__Aim of the task__
Copy exactly the lines from the first line of the records below through the line containing "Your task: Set", including both, and nothing else.

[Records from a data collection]
= Beginning of Section =
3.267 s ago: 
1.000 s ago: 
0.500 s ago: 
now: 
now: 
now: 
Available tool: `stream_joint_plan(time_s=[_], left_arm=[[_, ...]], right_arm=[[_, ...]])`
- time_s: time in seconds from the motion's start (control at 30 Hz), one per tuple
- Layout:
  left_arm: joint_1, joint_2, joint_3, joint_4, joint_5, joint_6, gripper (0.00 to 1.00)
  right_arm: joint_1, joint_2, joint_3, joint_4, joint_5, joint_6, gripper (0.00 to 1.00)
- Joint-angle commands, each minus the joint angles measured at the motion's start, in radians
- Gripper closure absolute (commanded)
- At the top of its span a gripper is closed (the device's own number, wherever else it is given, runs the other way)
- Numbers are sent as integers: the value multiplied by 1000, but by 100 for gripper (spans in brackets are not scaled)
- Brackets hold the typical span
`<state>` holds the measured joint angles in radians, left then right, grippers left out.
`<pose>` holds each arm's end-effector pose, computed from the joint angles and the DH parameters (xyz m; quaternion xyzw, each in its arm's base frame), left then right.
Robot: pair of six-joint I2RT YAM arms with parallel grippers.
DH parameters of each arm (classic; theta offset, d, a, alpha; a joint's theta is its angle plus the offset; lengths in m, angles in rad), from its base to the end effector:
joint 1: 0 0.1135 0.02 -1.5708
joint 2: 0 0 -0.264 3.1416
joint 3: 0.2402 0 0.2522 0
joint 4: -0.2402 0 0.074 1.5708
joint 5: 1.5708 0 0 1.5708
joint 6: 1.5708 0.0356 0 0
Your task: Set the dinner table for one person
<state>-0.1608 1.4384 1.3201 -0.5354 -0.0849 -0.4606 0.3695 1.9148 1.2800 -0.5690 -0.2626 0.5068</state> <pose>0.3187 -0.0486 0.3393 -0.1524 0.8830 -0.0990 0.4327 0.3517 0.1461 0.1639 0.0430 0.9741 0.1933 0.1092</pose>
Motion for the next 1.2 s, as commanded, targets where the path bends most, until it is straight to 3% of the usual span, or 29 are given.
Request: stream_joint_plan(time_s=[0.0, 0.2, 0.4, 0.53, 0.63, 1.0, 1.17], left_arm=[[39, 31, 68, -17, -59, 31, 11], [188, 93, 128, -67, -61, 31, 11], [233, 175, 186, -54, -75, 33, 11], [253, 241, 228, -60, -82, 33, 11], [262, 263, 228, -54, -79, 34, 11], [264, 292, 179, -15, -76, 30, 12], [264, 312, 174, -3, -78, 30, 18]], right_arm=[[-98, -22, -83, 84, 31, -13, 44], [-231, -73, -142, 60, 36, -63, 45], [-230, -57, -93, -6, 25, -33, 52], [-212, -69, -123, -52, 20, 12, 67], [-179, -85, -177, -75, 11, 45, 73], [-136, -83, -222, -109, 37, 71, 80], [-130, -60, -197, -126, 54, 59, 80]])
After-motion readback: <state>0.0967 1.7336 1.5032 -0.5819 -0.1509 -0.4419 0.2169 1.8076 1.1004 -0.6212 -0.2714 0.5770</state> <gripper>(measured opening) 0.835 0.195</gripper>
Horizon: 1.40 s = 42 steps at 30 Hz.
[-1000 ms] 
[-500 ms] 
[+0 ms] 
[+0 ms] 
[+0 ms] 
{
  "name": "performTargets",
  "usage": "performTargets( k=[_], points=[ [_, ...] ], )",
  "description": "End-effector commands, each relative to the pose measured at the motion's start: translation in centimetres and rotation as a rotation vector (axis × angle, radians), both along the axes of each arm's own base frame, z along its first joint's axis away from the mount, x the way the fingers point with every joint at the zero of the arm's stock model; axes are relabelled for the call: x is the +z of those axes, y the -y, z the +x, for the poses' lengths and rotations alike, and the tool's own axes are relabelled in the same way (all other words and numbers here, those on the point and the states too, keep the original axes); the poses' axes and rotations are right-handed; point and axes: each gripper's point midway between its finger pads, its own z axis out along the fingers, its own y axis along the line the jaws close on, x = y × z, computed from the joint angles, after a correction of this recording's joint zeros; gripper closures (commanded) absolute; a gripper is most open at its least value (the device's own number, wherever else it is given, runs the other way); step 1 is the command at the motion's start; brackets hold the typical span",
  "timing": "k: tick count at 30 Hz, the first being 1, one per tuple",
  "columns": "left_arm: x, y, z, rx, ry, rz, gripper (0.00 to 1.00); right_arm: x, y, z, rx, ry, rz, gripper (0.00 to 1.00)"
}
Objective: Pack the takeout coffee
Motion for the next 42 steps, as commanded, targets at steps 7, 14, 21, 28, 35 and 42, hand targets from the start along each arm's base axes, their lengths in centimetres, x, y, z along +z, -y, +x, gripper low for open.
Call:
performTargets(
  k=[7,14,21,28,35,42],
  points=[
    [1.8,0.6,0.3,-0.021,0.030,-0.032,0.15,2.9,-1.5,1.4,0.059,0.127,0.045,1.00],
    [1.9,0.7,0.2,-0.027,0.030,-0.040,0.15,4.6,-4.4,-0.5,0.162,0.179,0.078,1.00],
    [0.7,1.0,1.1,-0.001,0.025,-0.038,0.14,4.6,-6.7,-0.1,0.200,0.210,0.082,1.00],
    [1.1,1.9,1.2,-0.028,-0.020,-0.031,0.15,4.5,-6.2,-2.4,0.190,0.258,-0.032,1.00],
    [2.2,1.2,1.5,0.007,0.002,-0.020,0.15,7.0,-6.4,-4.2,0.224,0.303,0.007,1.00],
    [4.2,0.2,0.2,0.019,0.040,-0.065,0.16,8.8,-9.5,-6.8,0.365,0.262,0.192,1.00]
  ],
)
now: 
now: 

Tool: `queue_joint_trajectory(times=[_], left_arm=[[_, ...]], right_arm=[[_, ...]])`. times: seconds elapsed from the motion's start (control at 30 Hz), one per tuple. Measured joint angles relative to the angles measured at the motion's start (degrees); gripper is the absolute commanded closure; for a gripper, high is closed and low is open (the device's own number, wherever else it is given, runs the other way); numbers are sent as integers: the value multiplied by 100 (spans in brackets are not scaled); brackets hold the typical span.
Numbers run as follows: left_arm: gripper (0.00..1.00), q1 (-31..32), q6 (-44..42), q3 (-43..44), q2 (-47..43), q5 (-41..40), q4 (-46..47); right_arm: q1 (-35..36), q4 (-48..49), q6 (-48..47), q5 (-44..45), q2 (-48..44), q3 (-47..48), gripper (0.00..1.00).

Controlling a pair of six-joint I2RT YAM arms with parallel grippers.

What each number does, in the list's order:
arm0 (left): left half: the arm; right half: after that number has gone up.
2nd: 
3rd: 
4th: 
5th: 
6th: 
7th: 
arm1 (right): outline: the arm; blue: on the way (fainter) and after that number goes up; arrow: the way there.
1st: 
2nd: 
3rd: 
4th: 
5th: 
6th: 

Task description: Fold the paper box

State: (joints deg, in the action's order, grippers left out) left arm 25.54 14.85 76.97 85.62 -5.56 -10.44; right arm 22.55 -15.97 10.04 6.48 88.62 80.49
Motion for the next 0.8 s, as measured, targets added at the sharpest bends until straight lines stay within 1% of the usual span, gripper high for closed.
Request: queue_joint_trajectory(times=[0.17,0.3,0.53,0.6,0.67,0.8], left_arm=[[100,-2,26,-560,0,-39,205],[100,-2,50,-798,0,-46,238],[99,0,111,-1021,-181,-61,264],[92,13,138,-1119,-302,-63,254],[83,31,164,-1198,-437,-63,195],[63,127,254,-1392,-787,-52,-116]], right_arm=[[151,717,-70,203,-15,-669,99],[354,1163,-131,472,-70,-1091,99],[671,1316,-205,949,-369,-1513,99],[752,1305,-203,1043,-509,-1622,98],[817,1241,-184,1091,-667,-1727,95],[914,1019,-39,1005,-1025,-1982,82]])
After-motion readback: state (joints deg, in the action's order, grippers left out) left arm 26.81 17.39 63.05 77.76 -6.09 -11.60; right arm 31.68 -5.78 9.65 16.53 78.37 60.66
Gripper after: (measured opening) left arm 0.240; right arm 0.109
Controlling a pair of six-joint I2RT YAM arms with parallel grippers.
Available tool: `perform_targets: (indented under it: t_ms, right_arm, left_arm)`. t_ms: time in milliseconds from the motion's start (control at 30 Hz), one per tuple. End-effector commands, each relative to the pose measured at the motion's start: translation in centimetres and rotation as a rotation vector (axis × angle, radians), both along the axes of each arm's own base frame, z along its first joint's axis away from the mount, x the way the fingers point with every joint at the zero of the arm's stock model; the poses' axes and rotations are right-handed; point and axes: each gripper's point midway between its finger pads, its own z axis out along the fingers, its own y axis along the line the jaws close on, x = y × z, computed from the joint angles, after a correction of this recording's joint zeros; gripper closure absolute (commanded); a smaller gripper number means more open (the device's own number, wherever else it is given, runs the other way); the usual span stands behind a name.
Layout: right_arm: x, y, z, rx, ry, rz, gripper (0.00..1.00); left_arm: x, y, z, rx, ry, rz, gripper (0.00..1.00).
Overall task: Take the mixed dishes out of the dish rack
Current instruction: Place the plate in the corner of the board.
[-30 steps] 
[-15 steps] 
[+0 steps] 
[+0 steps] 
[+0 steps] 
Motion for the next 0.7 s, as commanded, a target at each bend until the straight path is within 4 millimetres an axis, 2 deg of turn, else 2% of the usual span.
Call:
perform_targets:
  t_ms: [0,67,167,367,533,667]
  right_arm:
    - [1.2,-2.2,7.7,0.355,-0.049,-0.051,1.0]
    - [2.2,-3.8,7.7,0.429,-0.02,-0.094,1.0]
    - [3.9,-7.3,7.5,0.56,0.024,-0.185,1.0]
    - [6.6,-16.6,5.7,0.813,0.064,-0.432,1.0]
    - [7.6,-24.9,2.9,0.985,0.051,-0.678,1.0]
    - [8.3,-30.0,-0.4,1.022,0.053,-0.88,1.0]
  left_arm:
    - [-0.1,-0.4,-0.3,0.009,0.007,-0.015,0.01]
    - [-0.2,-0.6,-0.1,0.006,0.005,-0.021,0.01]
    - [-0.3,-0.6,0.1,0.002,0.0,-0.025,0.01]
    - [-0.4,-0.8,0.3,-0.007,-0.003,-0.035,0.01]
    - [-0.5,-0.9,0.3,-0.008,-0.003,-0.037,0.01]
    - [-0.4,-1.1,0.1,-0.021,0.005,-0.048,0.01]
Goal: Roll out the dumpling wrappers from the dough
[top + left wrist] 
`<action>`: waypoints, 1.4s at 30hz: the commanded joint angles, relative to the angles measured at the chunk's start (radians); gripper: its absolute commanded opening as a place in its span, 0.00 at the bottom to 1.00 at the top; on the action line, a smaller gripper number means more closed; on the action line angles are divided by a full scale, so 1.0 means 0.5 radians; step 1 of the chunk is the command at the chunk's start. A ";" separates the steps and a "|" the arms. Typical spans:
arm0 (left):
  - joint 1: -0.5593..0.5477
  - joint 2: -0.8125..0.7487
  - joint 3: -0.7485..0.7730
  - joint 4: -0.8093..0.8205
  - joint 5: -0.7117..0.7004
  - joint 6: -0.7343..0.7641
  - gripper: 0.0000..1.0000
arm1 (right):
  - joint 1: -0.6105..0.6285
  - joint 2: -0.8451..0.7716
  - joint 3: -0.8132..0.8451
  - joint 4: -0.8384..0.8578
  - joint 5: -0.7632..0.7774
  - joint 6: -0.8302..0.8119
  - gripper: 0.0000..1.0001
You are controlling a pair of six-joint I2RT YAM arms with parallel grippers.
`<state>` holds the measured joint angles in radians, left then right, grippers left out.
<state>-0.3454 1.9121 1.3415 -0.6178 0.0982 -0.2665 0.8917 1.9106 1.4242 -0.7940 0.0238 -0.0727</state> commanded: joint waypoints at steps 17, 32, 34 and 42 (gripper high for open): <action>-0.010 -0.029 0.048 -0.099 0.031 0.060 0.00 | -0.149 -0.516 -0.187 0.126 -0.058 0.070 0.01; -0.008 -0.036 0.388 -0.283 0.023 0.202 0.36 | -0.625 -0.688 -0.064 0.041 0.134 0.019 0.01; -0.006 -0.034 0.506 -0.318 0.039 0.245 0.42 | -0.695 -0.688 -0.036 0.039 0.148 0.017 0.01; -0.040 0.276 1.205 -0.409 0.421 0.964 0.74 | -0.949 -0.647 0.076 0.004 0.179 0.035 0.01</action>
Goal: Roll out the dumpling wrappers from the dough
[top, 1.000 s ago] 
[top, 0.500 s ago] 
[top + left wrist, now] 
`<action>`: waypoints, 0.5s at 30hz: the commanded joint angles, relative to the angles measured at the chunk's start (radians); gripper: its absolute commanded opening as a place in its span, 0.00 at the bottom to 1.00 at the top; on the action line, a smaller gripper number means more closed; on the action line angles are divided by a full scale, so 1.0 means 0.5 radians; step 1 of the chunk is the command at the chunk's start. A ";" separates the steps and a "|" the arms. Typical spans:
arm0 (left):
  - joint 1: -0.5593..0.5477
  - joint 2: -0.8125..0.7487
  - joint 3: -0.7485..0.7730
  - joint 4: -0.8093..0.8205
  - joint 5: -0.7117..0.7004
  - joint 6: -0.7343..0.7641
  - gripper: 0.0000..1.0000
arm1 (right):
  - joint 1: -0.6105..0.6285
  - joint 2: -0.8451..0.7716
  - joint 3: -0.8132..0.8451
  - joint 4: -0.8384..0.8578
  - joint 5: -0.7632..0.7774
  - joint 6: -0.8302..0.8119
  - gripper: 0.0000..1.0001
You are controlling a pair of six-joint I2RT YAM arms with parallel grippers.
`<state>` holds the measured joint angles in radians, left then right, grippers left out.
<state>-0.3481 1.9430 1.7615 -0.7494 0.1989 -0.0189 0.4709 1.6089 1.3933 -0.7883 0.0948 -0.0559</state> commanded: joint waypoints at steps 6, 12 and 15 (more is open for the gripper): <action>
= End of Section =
__Exercise response__
3.267 s ago: 
1.000 s ago: 
0.500 s ago: 
now: 
now: 
now: 
Available tool: `stream_joint_plan(time_s=[_], left_arm=[[_, ...]], right_arm=[[_, ...]])`
- time_s: time in seconds from the motion's start (control at 30 Hz), one per tuple
- Layout:
  left_arm: joint_1, joint_2, joint_3, joint_4, joint_5, joint_6, gripper (0.00 to 1.00)
  right_arm: joint_1, joint_2, joint_3, joint_4, joint_5, joint_6, gripper (0.00 to 1.00)
- Joint-angle commands, each minus the joint angles measured at the motion's start, in radians
- Gripper closure absolute (commanded)
- At the top of its span a gripper is closed (the device's own number, wherever else it is given, runs the other way)
- Numbers are sent as integers: the value multiplied by 1000, but by 100 for gripper (spans in brackets are not scaled)
- Brackets hold the typical span
`<state>` holds the measured joint angles in radians, left then right, grippers left out.
`<pose>` holds each arm's end-effector pose, computed from the joint angles and the DH parameters (xyz m; quaternion xyzw, each in its arm's base frame), left then right.
Robot: pair of six-joint I2RT YAM arms with parallel grippers.
DH parameters of each arm (classic; theta offset, d, a, alpha; a joint's theta is its angle plus the offset; lengths in m, angles in rad), from its base to the end effector:
joint 1: 0 0.1135 0.02 -1.5708
joint 2: 0 0 -0.264 3.1416
joint 3: 0.2402 0 0.2522 0
joint 4: -0.2402 0 0.074 1.5708
joint 5: 1.5708 0 0 1.5708
joint 6: 1.5708 0.0356 0 0
Your task: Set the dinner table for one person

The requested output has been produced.